Jungkook huzurlu uykusundan bir anda kopan patırtı ile zıplayarak uyandı.

Normalde bu bile onu uyandırmaya yetmezdi ama Jimin'in acı içinde bağırdığını duymuştu. Hemen ardından abisinin ve diğerlerinin sesini.

Yataktan o kadar hızlı kalkmıştı ki başı dönmüştü. Yine de umursamadan neredeyse koşarak sesin kaynağına gitti; Jimin öne eğilmişti, yerde bir bir koli ve cam kırıkları vardı. Jin ve Hoseok Jimin'i tutmaya çalışıyordu.

"Ne oluyor?" dedi Jungkook sesindeki şaşkınlığı, daha doğrusu dehşeti kontrol edemediği için bağırmıştı.

"Gerizekalı," diye homurdandı Jimin, Hoseok'un koluna sertçe vurarak.
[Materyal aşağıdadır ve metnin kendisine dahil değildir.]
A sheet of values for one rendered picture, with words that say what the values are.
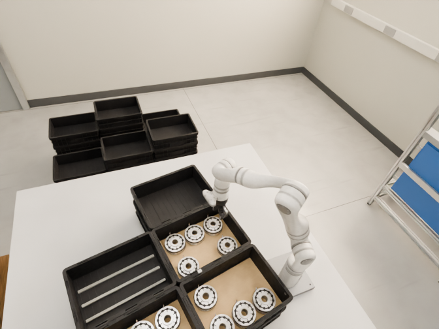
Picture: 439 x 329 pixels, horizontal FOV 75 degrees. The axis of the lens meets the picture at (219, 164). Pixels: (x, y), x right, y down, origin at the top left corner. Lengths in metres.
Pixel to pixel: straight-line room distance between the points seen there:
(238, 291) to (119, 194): 0.96
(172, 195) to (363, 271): 1.73
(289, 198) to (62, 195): 1.45
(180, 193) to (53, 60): 2.60
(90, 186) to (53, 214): 0.26
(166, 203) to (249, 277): 0.61
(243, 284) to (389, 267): 1.67
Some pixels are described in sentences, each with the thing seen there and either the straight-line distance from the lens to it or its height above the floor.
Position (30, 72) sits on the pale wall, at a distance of 3.96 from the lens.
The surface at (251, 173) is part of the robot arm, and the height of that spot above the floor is 1.39.
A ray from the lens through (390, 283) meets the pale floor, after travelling 2.81.
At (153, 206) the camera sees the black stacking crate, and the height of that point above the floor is 0.83.
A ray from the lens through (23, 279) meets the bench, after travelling 1.78.
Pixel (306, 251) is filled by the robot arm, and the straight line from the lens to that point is 1.33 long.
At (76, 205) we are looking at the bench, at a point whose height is 0.70.
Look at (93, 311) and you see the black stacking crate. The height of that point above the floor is 0.83.
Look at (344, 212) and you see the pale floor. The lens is 3.01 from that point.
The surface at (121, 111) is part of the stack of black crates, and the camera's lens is 2.94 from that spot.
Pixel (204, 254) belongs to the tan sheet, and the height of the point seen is 0.83.
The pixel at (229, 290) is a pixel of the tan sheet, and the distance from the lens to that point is 1.43.
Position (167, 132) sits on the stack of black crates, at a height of 0.49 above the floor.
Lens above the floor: 2.16
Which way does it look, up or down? 45 degrees down
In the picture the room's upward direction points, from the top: 7 degrees clockwise
Jungkook'u duymamış olmalıydı.

"Kutu elimden kaydı, kanka çok özür dilerim- dur dur hareket etme her yer cam," dedi Hoseok, Jimin'i tutmaya çalışırken. "Şuraya geç. Yoongi, burayı süpürmemiz lazım."

"N'oluyor ya," diye kendini tekrarladı Jungkook gözlerini Jimin'den ayırmadan. Bu sefer sesi daha kısık çıkmıştı çünkü tüm dikkatini Jimin'in iyi olup olmadığını anlamaya vermişti.
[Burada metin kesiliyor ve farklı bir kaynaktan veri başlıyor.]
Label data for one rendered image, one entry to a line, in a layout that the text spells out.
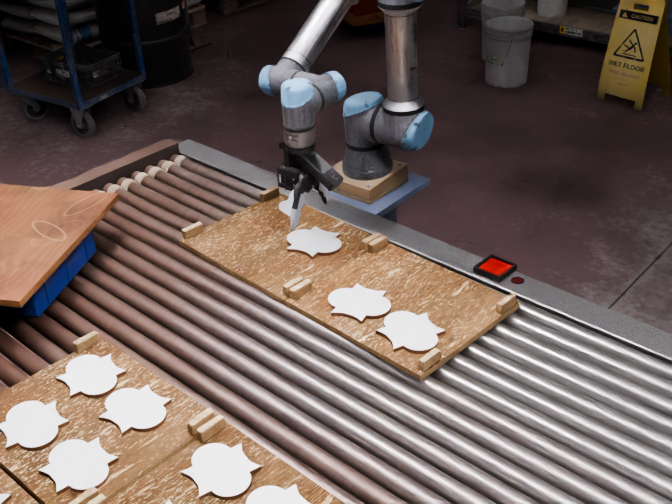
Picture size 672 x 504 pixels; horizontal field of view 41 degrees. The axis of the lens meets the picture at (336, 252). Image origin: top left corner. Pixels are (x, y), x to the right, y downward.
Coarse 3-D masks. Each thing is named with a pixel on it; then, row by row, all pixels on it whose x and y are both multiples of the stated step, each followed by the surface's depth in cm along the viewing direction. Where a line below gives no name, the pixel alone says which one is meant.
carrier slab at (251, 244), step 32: (224, 224) 242; (256, 224) 241; (288, 224) 240; (320, 224) 240; (224, 256) 228; (256, 256) 227; (288, 256) 227; (320, 256) 226; (352, 256) 226; (256, 288) 217
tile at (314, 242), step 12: (312, 228) 236; (288, 240) 231; (300, 240) 231; (312, 240) 231; (324, 240) 231; (336, 240) 230; (300, 252) 228; (312, 252) 226; (324, 252) 226; (336, 252) 227
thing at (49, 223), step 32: (0, 192) 241; (32, 192) 240; (64, 192) 239; (96, 192) 238; (0, 224) 226; (32, 224) 225; (64, 224) 224; (96, 224) 227; (0, 256) 212; (32, 256) 212; (64, 256) 213; (0, 288) 201; (32, 288) 201
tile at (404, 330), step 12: (396, 312) 203; (408, 312) 202; (384, 324) 199; (396, 324) 199; (408, 324) 199; (420, 324) 198; (432, 324) 198; (384, 336) 197; (396, 336) 195; (408, 336) 195; (420, 336) 195; (432, 336) 195; (396, 348) 192; (408, 348) 192; (420, 348) 191; (432, 348) 192
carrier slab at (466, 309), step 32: (384, 256) 225; (416, 256) 224; (320, 288) 214; (352, 288) 213; (384, 288) 213; (416, 288) 212; (448, 288) 212; (480, 288) 211; (320, 320) 203; (352, 320) 203; (448, 320) 201; (480, 320) 201; (384, 352) 192; (448, 352) 191
"Jin ve Hoseok, dolabın üzerindeki içi bardakla dolu koliyi Jimin'in sırtına düşürdü," diye açıkladı Yoongi yüzünü buruşturarak.

"Sırtına mı?" diye sordu Jungkook hemen. Jimin'in sırtındaki yaralar daha yeni yeni iyileşiyordu.
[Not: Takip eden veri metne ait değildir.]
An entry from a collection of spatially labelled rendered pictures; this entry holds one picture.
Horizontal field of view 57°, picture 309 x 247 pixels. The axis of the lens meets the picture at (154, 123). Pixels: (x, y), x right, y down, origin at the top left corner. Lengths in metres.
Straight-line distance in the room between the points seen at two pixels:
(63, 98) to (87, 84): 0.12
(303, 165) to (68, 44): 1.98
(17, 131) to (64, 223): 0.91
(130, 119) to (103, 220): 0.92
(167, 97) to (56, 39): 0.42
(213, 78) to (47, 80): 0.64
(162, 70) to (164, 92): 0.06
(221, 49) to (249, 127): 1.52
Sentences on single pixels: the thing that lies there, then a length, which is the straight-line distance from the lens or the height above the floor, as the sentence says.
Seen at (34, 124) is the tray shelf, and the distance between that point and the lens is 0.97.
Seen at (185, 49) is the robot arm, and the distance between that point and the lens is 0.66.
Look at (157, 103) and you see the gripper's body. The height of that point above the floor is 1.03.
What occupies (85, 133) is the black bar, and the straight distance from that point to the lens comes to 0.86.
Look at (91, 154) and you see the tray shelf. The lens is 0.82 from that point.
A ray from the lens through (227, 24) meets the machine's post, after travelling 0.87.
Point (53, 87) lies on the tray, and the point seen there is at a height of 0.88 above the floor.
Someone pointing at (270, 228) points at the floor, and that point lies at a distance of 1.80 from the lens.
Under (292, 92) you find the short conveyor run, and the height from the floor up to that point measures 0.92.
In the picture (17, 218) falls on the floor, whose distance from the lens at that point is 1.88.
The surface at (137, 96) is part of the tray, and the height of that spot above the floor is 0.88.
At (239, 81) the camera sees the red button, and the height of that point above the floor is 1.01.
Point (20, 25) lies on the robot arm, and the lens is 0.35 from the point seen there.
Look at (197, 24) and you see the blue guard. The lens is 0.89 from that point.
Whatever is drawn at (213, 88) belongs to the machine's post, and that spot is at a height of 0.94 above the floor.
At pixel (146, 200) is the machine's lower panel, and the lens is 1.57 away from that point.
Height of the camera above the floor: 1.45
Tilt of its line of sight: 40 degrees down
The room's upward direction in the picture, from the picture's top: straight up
Endişeli bir şekilde ona doğru adım atınca, Jimin hala acı yüzünden zor nefes aldığı halde hemen elini kaldırıp, "Dur," dedi. "Camlar." Yerdeki cam kırıklarını gösterdi.

Jungkook durmuş olsa da endişesinden bir şey kaybetmemişti. Yoongi yerdeki camları temizlerken odada ölüm sessizliği vardı.

"Ee, ilk şakayı kim yapacak," dedi Jimin oturduğu yerden. Başını eline yaslamış, öne eğilerek oturuyordu.

"Ben yapacaktım da çok erken olur diye düşündüm," diye mırıldandı Yoongi. Yeri dikkatlice inceledi, "Kırıklar tamam. Şimdi senin sırtındaki kırıklara bakalım."

Jin, Jimin'e yaklaşmak için bir adım atıp atmamak arasında gidip gelince Jimin gözlerini devirdi, "Şu an bir şey yapamam merak etme, bir iki saat sonra kaçacaksan kaçarsın."

"Cidden çok özür dilerim ya," dedi Jin yüzünü buruşturarak. Yüzü gerçekten de bembeyaz olmuştu. "Bakayım mı bir sırtına? Baya sert düştü."

Jimin'in cevabını beklemeden hoodiesini yavaşça yukarı sıyırıp baktı. Jungkook da görmeye çalışıyordu ama abisi hemen tekrar kapamıştı.

"Doktor çağırın," dedi Jin bembeyaz bir yüz ifadesiyle diğerlerine dönüp.

"Ne?" dedi Yoongi, Hoseok ve Jungkook aynı anda. Aralarında en çok Jungkook'un sesi ayırt ediliyordu çünkü zavallı çocuk resmen bağırmıştı.

"Abartma," dedi Jimin. Oturduğu yerde daha dik oturdu ama bariz bir şekilde canı acıdığı için zorlanmıştı bunu yaparken. "Önceki yaralar onlar. Ekstra bir şey yok."

"Sırtının halini görsen böyle demezdin," diye karşı çıktı Jin. "Ya doktor çağıralım ya da biz götürelim. Olmaz bu böyle."

"Ne? Ne olmuş ki?" Jungkook bu sefer bir cevap beklemeden Jimin'in yanına gitti.

Jimin oturduğu yerden gözlerini kaldırarak ona bakıp, "Bir şey yok," dedi sadece onun duyabileceği bir ses tonuyla. "Abin abartıyor."

"Durun bir," dedi Yoongi ciddi bir şekilde olaya el atmaya karar vererek. "Bir de ben bakayım."